L'esigenza di protezione culturale dei beni, determinata dalla loro utilizzazione e dal loro uso pregressi, si estrinseca in un vincolo di destinazione che agisce sulla proprietà del bene e può trovare giustificazione, per i profili costituzionali, nella funzione sociale che la proprietà privata deve svolgere (art. 42 della Costituzione).

 

Il vincolo non può assolutamente riguardare l'attività culturale in sè e per sè, cioè, considerata separatamente dal bene, la quale attività, invece, deve essere libera secondo i precetti costituzionali (artt. 2, 9 e 33).

 

La stessa iniziativa economica è libera, salvo il suo indirizzo e coordinamento a fini sociali a mezzo leggi (art. 41 della Costituzione).

 

Vi sono certamente attività culturali (c.d. beni-attività) che lo Stato tutela con incentivi vari, specie di natura finanziaria, disposti con leggi apposite, distinte da quella in esame.

 

Anche i centri storici, cui ha fatto riferimento il giudice remittente, hanno una protezione particolare e peculiare.

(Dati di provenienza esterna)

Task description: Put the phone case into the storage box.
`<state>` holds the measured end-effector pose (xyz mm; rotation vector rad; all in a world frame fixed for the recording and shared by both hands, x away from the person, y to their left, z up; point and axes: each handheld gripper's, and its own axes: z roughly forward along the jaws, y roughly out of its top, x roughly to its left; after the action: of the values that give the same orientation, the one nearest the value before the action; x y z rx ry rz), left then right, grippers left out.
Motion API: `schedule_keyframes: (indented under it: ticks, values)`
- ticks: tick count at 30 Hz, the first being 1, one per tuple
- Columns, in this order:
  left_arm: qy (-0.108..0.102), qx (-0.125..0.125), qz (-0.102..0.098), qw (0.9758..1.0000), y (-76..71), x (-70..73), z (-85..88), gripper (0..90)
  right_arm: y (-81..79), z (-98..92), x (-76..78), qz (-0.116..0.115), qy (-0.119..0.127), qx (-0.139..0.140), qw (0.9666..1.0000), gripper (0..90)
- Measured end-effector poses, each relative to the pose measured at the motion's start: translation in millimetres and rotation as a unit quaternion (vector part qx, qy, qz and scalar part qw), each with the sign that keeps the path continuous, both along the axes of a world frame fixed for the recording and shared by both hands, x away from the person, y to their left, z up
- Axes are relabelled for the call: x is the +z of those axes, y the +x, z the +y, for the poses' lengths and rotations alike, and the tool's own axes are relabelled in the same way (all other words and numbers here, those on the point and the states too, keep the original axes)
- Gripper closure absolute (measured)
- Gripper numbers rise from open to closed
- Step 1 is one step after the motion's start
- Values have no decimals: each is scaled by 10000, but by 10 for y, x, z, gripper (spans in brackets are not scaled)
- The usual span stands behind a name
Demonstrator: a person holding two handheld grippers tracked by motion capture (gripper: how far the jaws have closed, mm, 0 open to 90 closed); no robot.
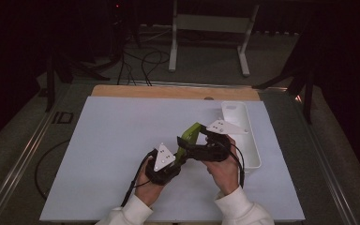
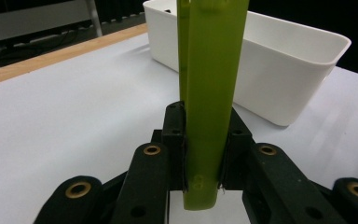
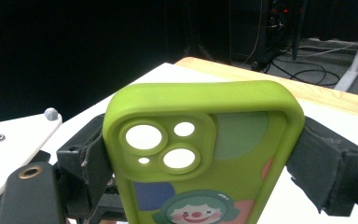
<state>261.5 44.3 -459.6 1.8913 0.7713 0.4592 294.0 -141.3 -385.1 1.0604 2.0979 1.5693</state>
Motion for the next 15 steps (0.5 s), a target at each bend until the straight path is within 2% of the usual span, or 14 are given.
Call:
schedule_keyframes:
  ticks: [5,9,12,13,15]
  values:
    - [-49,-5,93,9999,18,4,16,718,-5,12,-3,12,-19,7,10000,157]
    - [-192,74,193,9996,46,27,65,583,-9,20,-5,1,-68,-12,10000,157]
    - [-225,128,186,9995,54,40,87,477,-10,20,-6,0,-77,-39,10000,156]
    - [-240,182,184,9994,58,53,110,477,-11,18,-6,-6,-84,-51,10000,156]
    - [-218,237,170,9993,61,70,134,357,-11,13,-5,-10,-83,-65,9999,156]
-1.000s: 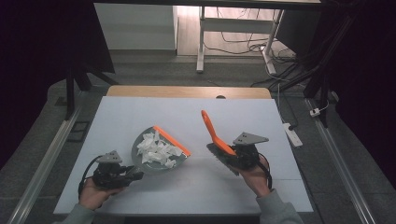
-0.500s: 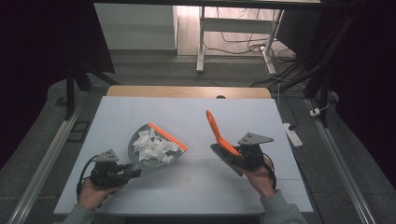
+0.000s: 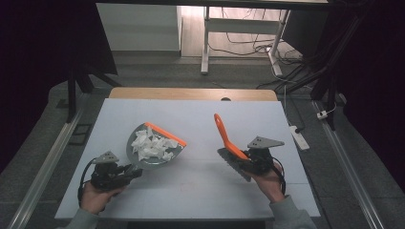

L'art. 4 del decreto-legge n. 832 del 1986, convertito in legge n. 15 del 1987, demanda alla discrezionalità del sindaco, in occasione del rilascio delle licenze di commercio per i locali siti nelle varie zone del centro storico, la valutazione della compatibilità di alcune attività commerciali con le caratteristiche delle suddette zone.

 

5.-In tale situazione non risulta affatto violato l'art. 9 della Costituzione. Esso impegna la Repubblica ad assicurare, tra l'altro, la promozione e lo sviluppo della cultura nonchè la tutela del patrimonio storico ed artistico della Nazione, quale testimonianza materiale della civiltà e della cultura del Paese.

 

Anche per quanto si desume da altri precetti costituzionali, lo Stato deve curare la formazione culturale dei consociati alla quale concorre ogni valore idoneo a sollecitare e ad arricchire la loro sensibilità come persone, nonchè il perfezionamento della loro personalità ed il progresso anche spirituale oltre che materiale. In particolare, lo Stato, nel porsi gli obiettivi della promozione e dello sviluppo della cultura, deve provvedere alla tutela dei beni che sono testimonianza materiale di essa ed assumono rilievo strumentale per il raggiungimento dei suddetti obiettivi sia per il loro valore culturale intrinseco sia per il riferimento alla storia della civiltà e del costume anche locale; deve, inoltre, assicurare alla collettività il godimento dei valori culturali espressi da essa.

 

PER QUESTI MOTIVI

 

LA CORTE COSTITUZIONALE

 

riunisce i giudizi;

 

dichiara non fondata la questione di legittimità costituzionale degli artt. 1 e 2 della legge 1° giugno 1939, n. 1089 (Tutela delle cose di interesse artistico e storico) in riferimento all'art. 9 della Costituzione, sollevata dal Tribunale amministrativo regionale del Lazio con le ordinanze in epigrafe.

 

Così deciso in Roma, nella sede della Corte costituzionale, Palazzo della Consulta, il 06/03/90.

 

Francesco SAJA, PRESIDENTE

 

Francesco GRECO, REDATTORE

 

Depositata in cancelleria il 09/03/90.